SELFIES: The Original Paper (Krenn et al. 2020)

Contribution: A 100% Robust Representation for ML

This is a Method paper that introduces a new molecular string representation designed specifically for machine learning applications.

Motivation: The Invalidity Bottleneck

When neural networks generate molecules using SMILES notation, a huge fraction of output strings are invalid: either syntax errors or chemically impossible structures. This was a fundamental bottleneck: if your generative model produces 70% invalid molecules, you’re wasting computational effort and severely limiting chemical space exploration.

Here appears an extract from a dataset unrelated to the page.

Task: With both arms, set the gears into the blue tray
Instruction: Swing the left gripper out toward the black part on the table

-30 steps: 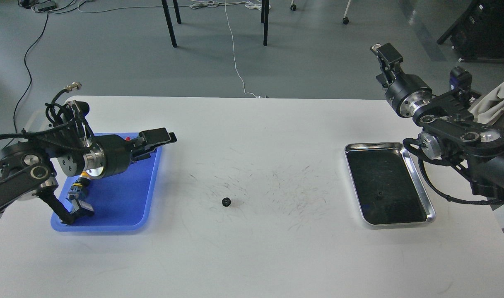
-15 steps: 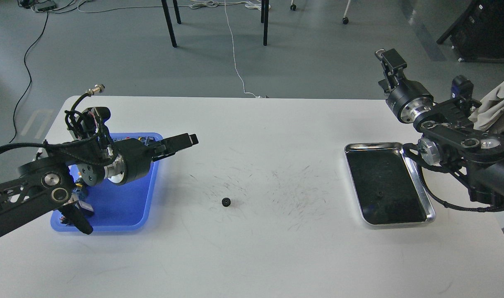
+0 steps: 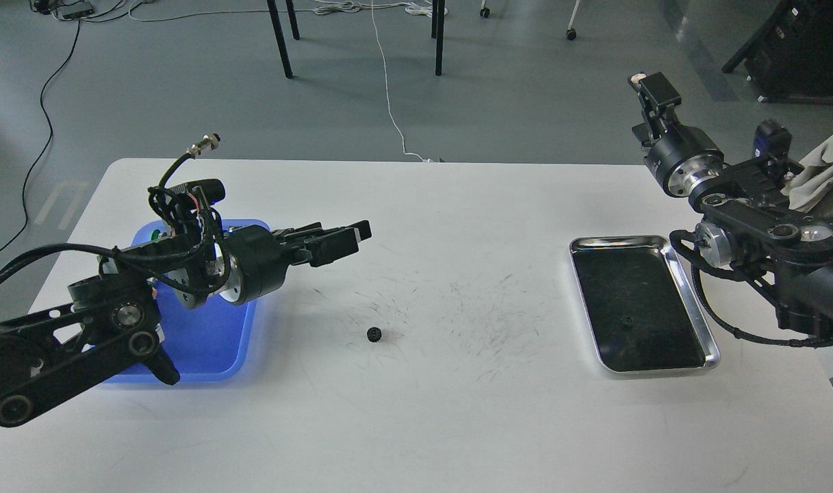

Novelty: A Formal Grammar Approach

The authors’ key insight was using a formal grammar approach (specifically, a Chomsky type-2, context-free grammar with self-referencing functions) where each symbol is interpreted based on chemical context. The “state of the derivation” tracks available valence bonds, preventing impossible structures like a carbon with five single bonds.

For example, generating 2-Fluoroethenimine (FC=C=N) follows a state derivation where each step restricts the available valency for the next element:

$$ \mathbf{X}_0 \xrightarrow{[F]} \text{F } \mathbf{X}_1 \xrightarrow{[=C]} \text{FC } \mathbf{X}_3 \xrightarrow{[=C]} \text{FC=C } \mathbf{X}_2 \xrightarrow{[\#N]} \text{FC=C=N} $$

This approach guarantees 100% validity: every SELFIES string corresponds to a valid molecule, and every valid molecule can be represented.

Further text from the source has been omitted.